R: Estimate a Binary Choice Model

estim.bin {ldt}

R Documentation

Estimate a Binary Choice Model

Description

Use this function to estimate a binary choice model.

Usage

estim.bin(
  data,
  linkFunc = c("logit", "probit"),
  pcaOptionsX = NULL,
  costMatrices = NULL,
  optimOptions = get.options.newton(),
  aucOptions = get.options.roc(),
  simFixSize = 0,
  simTrainFixSize = 0,
  simTrainRatio = 0.75,
  simSeed = 0,
  weightedEval = FALSE,
  simMaxConditionNumber = Inf
)

Arguments

`data`	A list that determines data and other required information for the model search process. Use `get.data()` function to generate it from a `matrix` or a `data.frame`.
`linkFunc`	A character string that shows the probability assumption. It can be `logit` or `probit`.
`pcaOptionsX`	A list of options to use principal components of the `x`, instead of the actual values. Set `NULL` to disable. Use `get.options.pca()` for initialization.
`costMatrices`	A list of numeric matrices where each one determines how to score the calculated probabilities. See and use search.bin for more information and initialization.
`optimOptions`	A list for Newton optimization options. Use get.options.newton function to get the options.
`aucOptions`	A list of options for AUC calculation. See and use `[get.options.roc()]` for more information and initialization.
`simFixSize`	An integer that determines the number of out-of-sample simulations. Use zero to disable the simulation.
`simTrainFixSize`	An integer representing the number of data points in the training sample in the out-of-sample simulation. If zero, `trainRatio` will be used.
`simTrainRatio`	A number representing the size of the training sample relative to the available size, in the out-of-sample simulation. It is effective if `trainFixSize` is zero.
`simSeed`	A seed for the random number generator. Use zero for a random value.
`weightedEval`	If `TRUE`, weights will be used in evaluations.
`simMaxConditionNumber`	A number for the maximum value for the condition number in the simulation.

Details

As documented in chapter 12 in Greene and Hensher (2010), binary regression is a statistical technique used to estimate the probability of one of two possible outcomes for a variable such as y, i.e., p=P(y=1) and q=P(y=0). The most commonly used binary regression models are the logit and probit models. In general, a binary regression model can be written as f(p) = z'\gamma+v, where the first element in \gamma is the intercept and f(p) is a link function. For logit and probit models we have f(p) = \ln{\frac{p}{1-p}} and f(p) = \Phi^{-1}(p) respectively, where \Phi^{-1} is the inverse cumulative distribution function of the standard normal distribution.

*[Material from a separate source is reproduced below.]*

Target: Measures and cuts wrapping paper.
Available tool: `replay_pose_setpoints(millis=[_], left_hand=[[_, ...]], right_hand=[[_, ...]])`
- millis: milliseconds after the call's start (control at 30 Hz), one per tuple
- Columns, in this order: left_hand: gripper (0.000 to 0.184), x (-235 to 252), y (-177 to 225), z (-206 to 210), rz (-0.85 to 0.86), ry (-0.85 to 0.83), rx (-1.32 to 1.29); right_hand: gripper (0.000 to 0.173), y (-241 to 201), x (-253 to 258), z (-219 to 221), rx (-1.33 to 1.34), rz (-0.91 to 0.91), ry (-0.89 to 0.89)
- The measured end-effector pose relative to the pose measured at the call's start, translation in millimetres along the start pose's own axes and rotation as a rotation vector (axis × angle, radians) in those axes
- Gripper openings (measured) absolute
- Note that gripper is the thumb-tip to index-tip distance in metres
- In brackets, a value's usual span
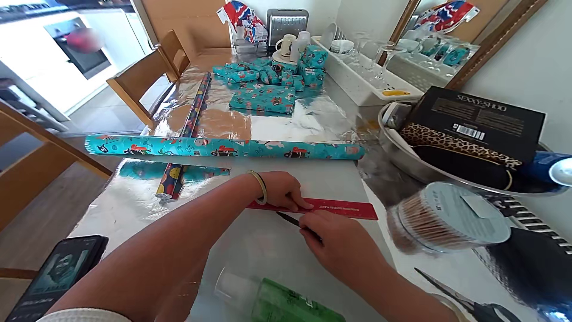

Given an independent sample of length N, the parameters of the binary regression model are estimated using maximum likelihood estimation. Assuming that some observations are more reliable or informative than others and w_i for i=1,\ldots,N reflects this fact, the likelihood function is given by:

L(\gamma) = \prod_{i=1}^N (p_i)^{w_i y_i} (1-p_i)^{w_i (1-y_i)},

where p_i=\frac{\exp{\gamma z_i}}{1+\exp{\gamma z_i}} for logit model and p_i=\Phi(\gamma z_i) for probit model. ldt uses feasible GLS to calculate the initial value of the coefficients and a weighted least squares estimator to calculate the initial variance matrix of the error terms (see page 781 in Greene (2020)). The condition number of the estimation is calculated by multiplying 1-norm of the observed information matrix at the maximum likelihood estimator and its inverse (e.g., see page 94 in Trefethen and Bau (1997)). Furthermore, if x is a new observations for the explanatory variables, the predicted probability of the positive class is estimated by p_i=\frac{\exp{\gamma x}}{1+\exp{\gamma x}} for logit model and p_i=\Phi(\gamma x) for probit model.

Note that the focus in ldt is model uncertainty and the main purpose of exporting this method is to show the inner calculations of the search process in search.bin function.

References

Greene WH (2020). Econometric analysis, 8th edition. Pearson Education Limited, New York. ISBN 9781292231136.

Greene WH, Hensher DA (2010). Modeling ordered choices: A primer. Cambridge University Press. ISBN 9780511845062, doi:10.1017/cbo9780511845062.

Trefethen LN, Bau D (1997). Numerical linear algebra. Society for Industrial and Applied Mathematics. ISBN 9780898714876.

Examples

# Example 1 (simulation, small model):
set.seed(123)
sample <- sim.bin(3L, 100)
print(sample$coef)

data <- data.frame(sample$y, sample$x)

#   Estimate using glm
fit <- glm(Y ~ X1 + X2, data = data, family = binomial())
print(fit)

#   Estimate using 'ldt::estim.bin'
fit <- estim.bin(data = get.data(data = data,
                                 equations = list(Y ~ X1 + X2)),
                  linkFunc = "logit")
print(fit)
plot_data <- plot(fit, type = 1)
#   See 'plot.ldt.estim()' function documentation


# Example 2 (simulation, large model with PCA analysis):
sample <- sim.bin(30L, 100, probit = TRUE)
data <- data.frame(sample$y, sample$x)
colnames(data) <- c(colnames(sample$y),colnames(sample$x))
pca_options <- get.options.pca(ignoreFirst = 1, exactCount = 3)
fit <- estim.bin(data = get.data(cbind(sample$y, sample$x),
                                  endogenous = ncol(sample$y),
                                  addIntercept = FALSE),
                  linkFunc = "probit",
                  pcaOptionsX = pca_options)
print(fit)
plot_data <- plot(fit, type = 2)

[Package ldt version 0.5.3 Index]